Response: For evermore!
Greeting: Laudetur Iesus Christus!
Response: In aeternum!
Pope Sixtus V, on 2 July, 1587, granted an indulgence of fifty days to this ejaculation and response.
Christian Greeting during the Octave of Easter
Version I (from Luke 24:34):
Greeting: The Lord is risen indeed, alleluia!
Response: And hath appeared unto Simon, alleluia! (or “Thanks be to God!)
Greeting: Surrexit Dominus vere, alleluia!
Response: Et apparuit Simoni, alleluia! (or “Deo gratias!”)
Greeting: “Christ is risen!”
Response: “He is risen indeed!” or “Risen just as He said!” or “Thanks be to God!”

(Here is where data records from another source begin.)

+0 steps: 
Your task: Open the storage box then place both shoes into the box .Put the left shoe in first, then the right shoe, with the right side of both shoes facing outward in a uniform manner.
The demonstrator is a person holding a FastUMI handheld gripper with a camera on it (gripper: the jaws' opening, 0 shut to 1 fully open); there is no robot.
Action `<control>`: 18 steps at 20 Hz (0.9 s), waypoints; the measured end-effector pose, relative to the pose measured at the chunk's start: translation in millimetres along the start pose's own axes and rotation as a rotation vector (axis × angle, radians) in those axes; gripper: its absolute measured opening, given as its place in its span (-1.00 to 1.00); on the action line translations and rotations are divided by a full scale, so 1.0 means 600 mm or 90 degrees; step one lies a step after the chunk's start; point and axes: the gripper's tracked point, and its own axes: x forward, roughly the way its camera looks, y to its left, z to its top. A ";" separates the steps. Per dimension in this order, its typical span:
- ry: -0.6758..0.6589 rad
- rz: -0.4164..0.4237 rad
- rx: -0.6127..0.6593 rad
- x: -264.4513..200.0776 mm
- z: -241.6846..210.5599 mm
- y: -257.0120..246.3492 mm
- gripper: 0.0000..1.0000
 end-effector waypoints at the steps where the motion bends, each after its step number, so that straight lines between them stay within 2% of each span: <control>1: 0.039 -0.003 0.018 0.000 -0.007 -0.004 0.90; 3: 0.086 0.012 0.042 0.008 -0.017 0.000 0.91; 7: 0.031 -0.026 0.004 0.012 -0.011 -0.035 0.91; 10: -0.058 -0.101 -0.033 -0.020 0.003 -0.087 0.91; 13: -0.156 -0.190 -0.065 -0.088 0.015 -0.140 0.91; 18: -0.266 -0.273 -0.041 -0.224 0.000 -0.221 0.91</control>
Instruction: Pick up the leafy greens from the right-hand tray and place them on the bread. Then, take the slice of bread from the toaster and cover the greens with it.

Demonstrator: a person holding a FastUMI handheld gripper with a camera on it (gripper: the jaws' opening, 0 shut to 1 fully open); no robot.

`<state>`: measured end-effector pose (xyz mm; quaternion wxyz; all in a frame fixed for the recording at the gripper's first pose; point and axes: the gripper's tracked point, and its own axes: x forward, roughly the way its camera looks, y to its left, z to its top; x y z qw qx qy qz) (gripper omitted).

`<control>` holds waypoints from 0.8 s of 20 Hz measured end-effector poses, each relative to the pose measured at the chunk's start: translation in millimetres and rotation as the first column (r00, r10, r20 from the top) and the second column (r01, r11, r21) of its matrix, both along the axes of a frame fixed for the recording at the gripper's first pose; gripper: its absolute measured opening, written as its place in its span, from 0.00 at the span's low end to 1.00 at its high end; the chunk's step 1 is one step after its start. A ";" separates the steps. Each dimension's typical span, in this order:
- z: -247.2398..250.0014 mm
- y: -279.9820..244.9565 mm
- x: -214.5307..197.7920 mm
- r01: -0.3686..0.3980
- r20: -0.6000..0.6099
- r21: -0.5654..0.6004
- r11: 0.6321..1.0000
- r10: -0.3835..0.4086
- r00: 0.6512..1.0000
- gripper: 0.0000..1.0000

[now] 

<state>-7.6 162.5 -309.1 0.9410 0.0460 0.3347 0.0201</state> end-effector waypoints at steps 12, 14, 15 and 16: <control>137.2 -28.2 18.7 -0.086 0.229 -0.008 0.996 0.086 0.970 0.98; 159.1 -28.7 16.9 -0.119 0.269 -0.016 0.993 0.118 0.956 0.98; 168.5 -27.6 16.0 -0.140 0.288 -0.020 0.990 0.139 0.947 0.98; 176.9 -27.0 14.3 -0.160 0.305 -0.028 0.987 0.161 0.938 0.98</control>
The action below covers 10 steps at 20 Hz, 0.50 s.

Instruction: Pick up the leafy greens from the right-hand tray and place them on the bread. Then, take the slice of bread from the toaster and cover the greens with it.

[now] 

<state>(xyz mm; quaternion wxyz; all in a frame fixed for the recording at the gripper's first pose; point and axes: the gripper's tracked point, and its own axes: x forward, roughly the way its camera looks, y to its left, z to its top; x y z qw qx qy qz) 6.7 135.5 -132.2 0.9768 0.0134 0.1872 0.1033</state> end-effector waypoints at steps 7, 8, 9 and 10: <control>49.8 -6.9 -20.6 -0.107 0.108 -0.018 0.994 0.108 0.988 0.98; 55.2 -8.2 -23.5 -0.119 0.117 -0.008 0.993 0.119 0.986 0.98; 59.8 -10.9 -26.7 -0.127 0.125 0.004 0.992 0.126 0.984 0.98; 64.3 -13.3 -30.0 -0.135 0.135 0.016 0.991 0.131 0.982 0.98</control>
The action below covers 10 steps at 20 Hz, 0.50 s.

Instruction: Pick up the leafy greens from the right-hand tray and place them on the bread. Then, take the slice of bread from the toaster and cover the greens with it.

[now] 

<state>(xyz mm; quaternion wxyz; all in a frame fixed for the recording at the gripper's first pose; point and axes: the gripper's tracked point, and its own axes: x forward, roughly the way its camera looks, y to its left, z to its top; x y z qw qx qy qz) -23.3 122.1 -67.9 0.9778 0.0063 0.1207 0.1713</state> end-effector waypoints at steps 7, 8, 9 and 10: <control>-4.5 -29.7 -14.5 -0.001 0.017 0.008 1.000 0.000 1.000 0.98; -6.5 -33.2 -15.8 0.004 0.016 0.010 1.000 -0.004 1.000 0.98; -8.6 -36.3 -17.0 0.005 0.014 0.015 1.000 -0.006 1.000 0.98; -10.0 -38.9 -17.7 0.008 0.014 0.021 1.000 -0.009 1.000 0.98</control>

Greeting: “Christus resurrexit!”
Response: “Vere resurrexit!” or “Resurrexit sicut dixit, alleluia!”or “Deo gratias!”
Since very ancient times, Christians greet each other during the Easter Octave (the 8 days of Easter) with “Christ is risen indeed!” The one greeted replies with “And hath appeared unto Simon!” The Greek greeting is “Christos anesti!” to which comes the response, “Alithos anesti!”